◆ **Work order**: Without a single alteration, write the listing out again.

◆ **Material provided**:

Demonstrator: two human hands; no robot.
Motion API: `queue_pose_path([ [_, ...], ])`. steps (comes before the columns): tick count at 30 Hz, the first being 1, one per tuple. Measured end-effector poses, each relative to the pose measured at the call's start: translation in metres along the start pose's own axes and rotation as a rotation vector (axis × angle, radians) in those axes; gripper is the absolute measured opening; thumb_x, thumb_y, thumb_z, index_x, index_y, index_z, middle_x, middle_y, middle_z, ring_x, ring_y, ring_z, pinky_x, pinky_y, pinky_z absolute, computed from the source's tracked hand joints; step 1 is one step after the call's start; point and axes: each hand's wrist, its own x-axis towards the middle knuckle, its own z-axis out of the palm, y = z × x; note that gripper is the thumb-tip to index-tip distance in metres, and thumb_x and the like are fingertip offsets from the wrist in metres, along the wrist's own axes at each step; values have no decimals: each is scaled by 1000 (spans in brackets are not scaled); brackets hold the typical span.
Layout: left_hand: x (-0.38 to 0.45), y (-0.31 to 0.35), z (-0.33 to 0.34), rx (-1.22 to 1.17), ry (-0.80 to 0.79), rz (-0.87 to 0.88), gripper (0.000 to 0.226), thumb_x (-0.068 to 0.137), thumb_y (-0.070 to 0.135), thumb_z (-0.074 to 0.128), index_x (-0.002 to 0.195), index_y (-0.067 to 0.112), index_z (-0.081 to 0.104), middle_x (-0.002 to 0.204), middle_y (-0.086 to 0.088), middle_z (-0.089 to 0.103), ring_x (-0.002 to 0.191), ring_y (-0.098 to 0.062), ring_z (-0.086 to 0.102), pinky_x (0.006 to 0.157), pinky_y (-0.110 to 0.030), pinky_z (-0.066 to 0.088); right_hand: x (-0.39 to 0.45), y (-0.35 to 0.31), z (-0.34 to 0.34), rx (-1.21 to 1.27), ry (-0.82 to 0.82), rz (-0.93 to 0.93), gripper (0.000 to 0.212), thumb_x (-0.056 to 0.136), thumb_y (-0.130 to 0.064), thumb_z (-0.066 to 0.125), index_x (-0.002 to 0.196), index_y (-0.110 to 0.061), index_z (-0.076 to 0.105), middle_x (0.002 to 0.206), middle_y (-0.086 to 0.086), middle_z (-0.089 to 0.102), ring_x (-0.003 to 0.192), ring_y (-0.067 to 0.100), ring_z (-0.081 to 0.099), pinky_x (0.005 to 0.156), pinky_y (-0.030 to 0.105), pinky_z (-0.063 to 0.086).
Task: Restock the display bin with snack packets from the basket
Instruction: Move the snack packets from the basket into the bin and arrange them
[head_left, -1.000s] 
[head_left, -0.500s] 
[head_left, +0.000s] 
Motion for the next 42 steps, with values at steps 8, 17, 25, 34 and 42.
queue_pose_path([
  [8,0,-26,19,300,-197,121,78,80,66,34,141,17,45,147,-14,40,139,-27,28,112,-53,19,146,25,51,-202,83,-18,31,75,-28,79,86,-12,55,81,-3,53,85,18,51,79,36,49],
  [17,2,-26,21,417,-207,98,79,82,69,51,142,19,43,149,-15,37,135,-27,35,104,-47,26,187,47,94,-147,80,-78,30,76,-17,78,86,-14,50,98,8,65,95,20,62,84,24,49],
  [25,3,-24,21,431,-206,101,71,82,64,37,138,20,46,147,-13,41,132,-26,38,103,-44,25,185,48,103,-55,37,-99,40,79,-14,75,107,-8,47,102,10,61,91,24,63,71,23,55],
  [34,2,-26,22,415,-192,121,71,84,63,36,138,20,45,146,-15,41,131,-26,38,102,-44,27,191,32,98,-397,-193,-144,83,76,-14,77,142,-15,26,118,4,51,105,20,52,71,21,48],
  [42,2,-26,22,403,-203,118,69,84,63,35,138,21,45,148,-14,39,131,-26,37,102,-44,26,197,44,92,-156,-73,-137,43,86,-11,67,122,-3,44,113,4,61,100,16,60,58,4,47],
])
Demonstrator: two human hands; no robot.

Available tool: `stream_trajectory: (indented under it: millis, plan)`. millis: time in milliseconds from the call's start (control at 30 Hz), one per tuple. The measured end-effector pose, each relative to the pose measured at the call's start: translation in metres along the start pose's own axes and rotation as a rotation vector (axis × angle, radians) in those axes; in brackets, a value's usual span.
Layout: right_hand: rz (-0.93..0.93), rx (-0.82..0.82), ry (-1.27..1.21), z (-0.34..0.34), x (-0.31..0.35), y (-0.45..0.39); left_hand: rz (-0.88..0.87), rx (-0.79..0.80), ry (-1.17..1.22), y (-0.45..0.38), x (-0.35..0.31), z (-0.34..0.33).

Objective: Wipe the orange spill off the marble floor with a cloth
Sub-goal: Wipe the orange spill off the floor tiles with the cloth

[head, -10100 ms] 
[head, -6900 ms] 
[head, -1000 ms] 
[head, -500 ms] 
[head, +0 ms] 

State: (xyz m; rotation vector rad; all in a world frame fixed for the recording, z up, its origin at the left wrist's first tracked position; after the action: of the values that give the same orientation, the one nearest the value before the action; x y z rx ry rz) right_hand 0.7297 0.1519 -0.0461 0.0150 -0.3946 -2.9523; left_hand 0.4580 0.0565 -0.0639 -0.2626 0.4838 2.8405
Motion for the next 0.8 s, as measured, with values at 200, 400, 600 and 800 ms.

◆ **Output of the task**:
Demonstrator: two human hands; no robot.
Motion API: `queue_pose_path([ [_, ...], ])`. steps (comes before the columns): tick count at 30 Hz, the first being 1, one per tuple. Measured end-effector poses, each relative to the pose measured at the call's start: translation in metres along the start pose's own axes and rotation as a rotation vector (axis × angle, radians) in those axes; gripper is the absolute measured opening; thumb_x, thumb_y, thumb_z, index_x, index_y, index_z, middle_x, middle_y, middle_z, ring_x, ring_y, ring_z, pinky_x, pinky_y, pinky_z absolute, computed from the source's tracked hand joints; step 1 is one step after the call's start; point and axes: each hand's wrist, its own x-axis towards the middle knuckle, its own z-axis out of the palm, y = z × x; note that gripper is the thumb-tip to index-tip distance in metres, and thumb_x and the like are fingertip offsets from the wrist in metres, along the wrist's own axes at each step; values have no decimals: each is scaled by 1000 (spans in brackets are not scaled); brackets hold the typical span.
Layout: left_hand: x (-0.38 to 0.45), y (-0.31 to 0.35), z (-0.33 to 0.34), rx (-1.22 to 1.17), ry (-0.80 to 0.79), rz (-0.87 to 0.88), gripper (0.000 to 0.226), thumb_x (-0.068 to 0.137), thumb_y (-0.070 to 0.135), thumb_z (-0.074 to 0.128), index_x (-0.002 to 0.195), index_y (-0.067 to 0.112), index_z (-0.081 to 0.104), middle_x (-0.002 to 0.204), middle_y (-0.086 to 0.088), middle_z (-0.089 to 0.103), ring_x (-0.002 to 0.191), ring_y (-0.098 to 0.062), ring_z (-0.086 to 0.102), pinky_x (0.006 to 0.157), pinky_y (-0.110 to 0.030), pinky_z (-0.066 to 0.088); right_hand: x (-0.39 to 0.45), y (-0.35 to 0.31), z (-0.34 to 0.34), rx (-1.21 to 1.27), ry (-0.82 to 0.82), rz (-0.93 to 0.93), gripper (0.000 to 0.212), thumb_x (-0.056 to 0.136), thumb_y (-0.130 to 0.064), thumb_z (-0.066 to 0.125), index_x (-0.002 to 0.196), index_y (-0.110 to 0.061), index_z (-0.076 to 0.105), middle_x (0.002 to 0.206), middle_y (-0.086 to 0.086), middle_z (-0.089 to 0.102), ring_x (-0.003 to 0.192), ring_y (-0.067 to 0.100), ring_z (-0.081 to 0.099), pinky_x (0.005 to 0.156), pinky_y (-0.030 to 0.105), pinky_z (-0.063 to 0.086).
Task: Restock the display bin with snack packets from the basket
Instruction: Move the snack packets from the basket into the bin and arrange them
[head_left, -1.000s] 
[head_left, -0.500s] 
[head_left, +0.000s] 
Motion for the next 42 steps, with values at steps 8, 17, 25, 34 and 42.
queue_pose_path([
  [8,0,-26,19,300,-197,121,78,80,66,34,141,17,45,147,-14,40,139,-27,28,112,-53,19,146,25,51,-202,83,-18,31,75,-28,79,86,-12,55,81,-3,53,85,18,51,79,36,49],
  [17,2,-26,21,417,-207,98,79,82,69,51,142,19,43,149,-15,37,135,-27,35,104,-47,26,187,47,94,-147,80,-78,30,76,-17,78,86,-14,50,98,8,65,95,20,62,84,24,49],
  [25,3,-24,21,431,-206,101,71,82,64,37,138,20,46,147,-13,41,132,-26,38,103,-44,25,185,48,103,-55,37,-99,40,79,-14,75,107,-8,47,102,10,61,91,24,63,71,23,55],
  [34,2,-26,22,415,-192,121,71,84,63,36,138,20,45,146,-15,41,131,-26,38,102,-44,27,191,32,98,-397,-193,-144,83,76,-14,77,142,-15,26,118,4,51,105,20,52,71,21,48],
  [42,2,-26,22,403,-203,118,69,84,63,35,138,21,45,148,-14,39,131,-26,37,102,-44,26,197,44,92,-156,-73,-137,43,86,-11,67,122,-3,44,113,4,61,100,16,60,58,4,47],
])
Demonstrator: two human hands; no robot.

Available tool: `stream_trajectory: (indented under it: millis, plan)`. millis: time in milliseconds from the call's start (control at 30 Hz), one per tuple. The measured end-effector pose, each relative to the pose measured at the call's start: translation in metres along the start pose's own axes and rotation as a rotation vector (axis × angle, radians) in those axes; in brackets, a value's usual span.
Layout: right_hand: rz (-0.93..0.93), rx (-0.82..0.82), ry (-1.27..1.21), z (-0.34..0.34), x (-0.31..0.35), y (-0.45..0.39); left_hand: rz (-0.88..0.87), rx (-0.79..0.80), ry (-1.17..1.22), y (-0.45..0.38), x (-0.35..0.31), z (-0.34..0.33).

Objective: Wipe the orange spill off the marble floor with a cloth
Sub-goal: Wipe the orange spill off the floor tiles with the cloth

[head, -10100 ms] 
[head, -6900 ms] 
[head, -1000 ms] 
[head, -500 ms] 
[head, +0 ms] 

State: (xyz m; rotation vector rad; all in a world frame fixed for the recording, z up, its origin at the left wrist's first tracked position; after the action: of the values that give the same orientation, the one nearest the value before the action; x y z rx ry rz) right_hand 0.7297 0.1519 -0.0461 0.0150 -0.3946 -2.9523; left_hand 0.4580 0.0565 -0.0639 -0.2626 0.4838 2.8405
Motion for the next 0.8 s, as measured, with values at 200, 400, 600 and 800 ms.

That concludes the output.